Characteristics of Big Data

Doug Laney is the original creator of the 3V’s definition of Big Data – referring to volume, velocity or variety of data that is hard to handle with traditional data management tools and techniques. In August last year I proposed a better definition of Big Data as Data growing faster than Moore’s Law. Many others have talked about extending the 3V’s definition of big data, and one of the additions is to insist on a fourth V: “Value”. In my personal view this is somewhere between irrelevant and dangerous. Any data may or may not have value, and that value is highly context sensitive. If you want to know the weather tomorrow, then knowing the stock market closing price from 1897 is of no value. The beauty of big data is that while most of it may be irrelevant, the patterns that can emerge are of real interest and value. Furthermore, the value of big data may not become clear until long after it is created (only once we had collected uncountable tweets from the early years of Twitter did someone realize you might find information relevant to stock prices buried in the stream of “valueless” data).
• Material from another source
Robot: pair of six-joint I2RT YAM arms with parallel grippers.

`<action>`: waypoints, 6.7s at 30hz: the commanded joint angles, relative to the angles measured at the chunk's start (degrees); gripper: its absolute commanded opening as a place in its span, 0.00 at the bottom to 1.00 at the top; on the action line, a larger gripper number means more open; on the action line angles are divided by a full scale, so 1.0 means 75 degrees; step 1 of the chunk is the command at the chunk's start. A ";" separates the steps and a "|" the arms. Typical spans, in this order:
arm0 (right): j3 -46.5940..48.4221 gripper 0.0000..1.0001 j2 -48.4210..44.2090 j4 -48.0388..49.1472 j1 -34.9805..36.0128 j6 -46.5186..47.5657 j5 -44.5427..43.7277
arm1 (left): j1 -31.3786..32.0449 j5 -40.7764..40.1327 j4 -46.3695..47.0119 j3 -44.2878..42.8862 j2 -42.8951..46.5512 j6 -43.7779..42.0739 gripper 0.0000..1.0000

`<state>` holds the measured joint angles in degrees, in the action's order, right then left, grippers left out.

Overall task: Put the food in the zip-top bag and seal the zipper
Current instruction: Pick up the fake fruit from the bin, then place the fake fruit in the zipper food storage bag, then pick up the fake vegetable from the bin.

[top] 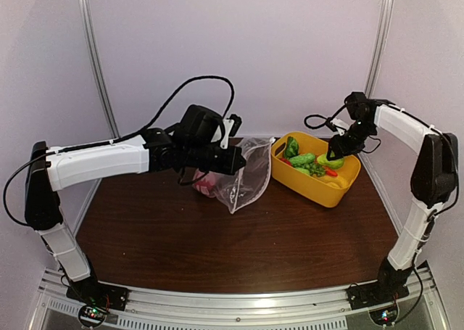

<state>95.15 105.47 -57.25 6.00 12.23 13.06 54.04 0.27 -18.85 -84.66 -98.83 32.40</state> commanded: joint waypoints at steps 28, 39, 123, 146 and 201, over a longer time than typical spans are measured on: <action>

D. Robinson posted a great article in December called Big Data- The 4 V's - The Simple Truth; Part 4 - Making Data Meaningful. This talks about the need for Veracity (is the data reliably recording what is going on) and the problems of Variability (where a system may record different values for the same physical activity on different occasions). However, even these are not defining characteristics of big data, but are interesting attributes of any data collections.

Instead, let me offer some other extensions to the 3V’s definition. You don’t need all of these to have big data, but the more you have, the more likely it is you are dealing with big data.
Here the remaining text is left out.